En sus años como docente conoció las carencias de un sistema educativo mermado por los recortes y las cambiantes leyes. A su juicio se está perdiendo la individualidad en la relación entre profesor y alumno, lo que impide desarrollar el potencial de cada joven. Es imperativo, además, reforzar la posición del maestro, tanto en la práctica –dar más valor a sus dotes como instructor y pedagogo, sin reducirlo a un mero canal de transmisión de unos contenidos prefijados– como en la dimensión social, con un salario y una consideración que se ajusten al peso de la educación en la sociedad. En última instancia, el éxito educativo no debe medirse por los resultados académicos, sino por la capacidad del alumno para asimilar conocimientos y analizar la realidad con espíritu crítico.
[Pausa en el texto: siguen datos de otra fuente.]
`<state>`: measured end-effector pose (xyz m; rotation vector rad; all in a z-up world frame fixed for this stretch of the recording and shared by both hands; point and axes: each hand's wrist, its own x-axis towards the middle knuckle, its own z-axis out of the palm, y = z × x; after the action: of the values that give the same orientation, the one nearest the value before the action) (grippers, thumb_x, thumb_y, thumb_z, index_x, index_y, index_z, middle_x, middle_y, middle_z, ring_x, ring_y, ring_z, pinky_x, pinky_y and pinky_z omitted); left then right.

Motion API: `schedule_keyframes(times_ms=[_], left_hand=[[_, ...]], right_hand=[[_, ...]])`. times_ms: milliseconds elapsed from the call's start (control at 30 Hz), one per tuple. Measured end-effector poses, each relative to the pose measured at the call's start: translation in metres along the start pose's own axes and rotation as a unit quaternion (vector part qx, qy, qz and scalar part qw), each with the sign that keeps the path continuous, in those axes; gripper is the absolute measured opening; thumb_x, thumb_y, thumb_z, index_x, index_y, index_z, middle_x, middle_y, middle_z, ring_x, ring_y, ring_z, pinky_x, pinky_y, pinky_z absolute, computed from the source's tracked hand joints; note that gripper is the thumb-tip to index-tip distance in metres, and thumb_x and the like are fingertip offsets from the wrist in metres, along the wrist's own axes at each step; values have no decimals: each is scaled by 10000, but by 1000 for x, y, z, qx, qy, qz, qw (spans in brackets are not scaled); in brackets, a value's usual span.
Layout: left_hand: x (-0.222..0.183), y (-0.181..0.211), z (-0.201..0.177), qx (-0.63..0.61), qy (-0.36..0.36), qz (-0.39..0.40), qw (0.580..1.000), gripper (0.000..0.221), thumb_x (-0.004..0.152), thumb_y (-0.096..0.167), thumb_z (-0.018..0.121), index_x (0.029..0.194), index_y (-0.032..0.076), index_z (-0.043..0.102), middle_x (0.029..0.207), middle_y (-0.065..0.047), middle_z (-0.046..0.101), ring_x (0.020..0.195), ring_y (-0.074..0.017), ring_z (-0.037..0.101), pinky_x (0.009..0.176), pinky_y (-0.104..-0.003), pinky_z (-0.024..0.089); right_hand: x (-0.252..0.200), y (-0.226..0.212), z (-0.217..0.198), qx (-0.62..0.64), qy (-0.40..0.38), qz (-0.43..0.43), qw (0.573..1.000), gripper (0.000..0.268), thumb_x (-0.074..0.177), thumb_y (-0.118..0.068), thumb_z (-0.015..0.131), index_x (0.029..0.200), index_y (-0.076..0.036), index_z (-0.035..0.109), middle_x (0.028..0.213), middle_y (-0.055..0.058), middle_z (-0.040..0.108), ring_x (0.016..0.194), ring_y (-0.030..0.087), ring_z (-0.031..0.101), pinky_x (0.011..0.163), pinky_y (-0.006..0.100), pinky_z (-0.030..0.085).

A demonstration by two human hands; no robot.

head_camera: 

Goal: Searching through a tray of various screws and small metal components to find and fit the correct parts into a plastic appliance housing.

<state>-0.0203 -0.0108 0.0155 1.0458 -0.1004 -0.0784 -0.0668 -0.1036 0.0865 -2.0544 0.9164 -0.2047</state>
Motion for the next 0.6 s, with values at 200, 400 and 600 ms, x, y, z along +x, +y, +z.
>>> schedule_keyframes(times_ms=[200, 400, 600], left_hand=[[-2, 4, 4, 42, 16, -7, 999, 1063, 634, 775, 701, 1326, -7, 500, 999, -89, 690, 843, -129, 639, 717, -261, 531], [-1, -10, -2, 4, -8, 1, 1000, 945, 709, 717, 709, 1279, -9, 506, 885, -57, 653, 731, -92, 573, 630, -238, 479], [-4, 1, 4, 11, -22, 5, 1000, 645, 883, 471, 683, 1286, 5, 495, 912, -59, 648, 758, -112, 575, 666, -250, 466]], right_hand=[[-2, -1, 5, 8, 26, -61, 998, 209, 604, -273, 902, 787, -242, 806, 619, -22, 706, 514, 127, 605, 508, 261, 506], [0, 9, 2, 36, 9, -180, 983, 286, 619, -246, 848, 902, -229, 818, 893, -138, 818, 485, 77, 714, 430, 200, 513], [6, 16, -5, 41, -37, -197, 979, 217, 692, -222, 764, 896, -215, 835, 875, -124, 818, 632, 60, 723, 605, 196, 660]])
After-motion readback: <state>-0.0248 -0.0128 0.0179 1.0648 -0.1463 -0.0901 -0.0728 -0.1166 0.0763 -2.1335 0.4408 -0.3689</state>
Sería útil que los encargados de elaborar el material didáctico tuvieran en cuenta los intereses reales de los estudiantes y los incorporaran para que la materia no les resultara tan ajena.
Murgia fue una mujer muy inteligente y culta, que tuvo la valentía de pasar a la acción y hacer de sus principios una forma de estar en el mundo. Coherente hasta el final, pocos días antes de morir se casó in articulo mortis, gesto con el que de paso denunció la vulnerabilidad legal de las parejas de hecho con respecto a las casadas. Uno querría, al repasar su bibliografía, que hubiera cultivado más la literatura, que hubiera explorado más el territorio de La acabadora y otras ficciones en las que su capacidad para crear personajes y recrear un entorno perdido, con sus particularidades lingüísticas, brilla en todo su esplendor. Aun así, a veces la urgencia de la actualidad pide paso, y ella asumió la responsabilidad de levantar la voz. Murió cuando empezaba una etapa negra para Italia, pero queda su legado para inspirar a sus compatriotas y al resto de Europa.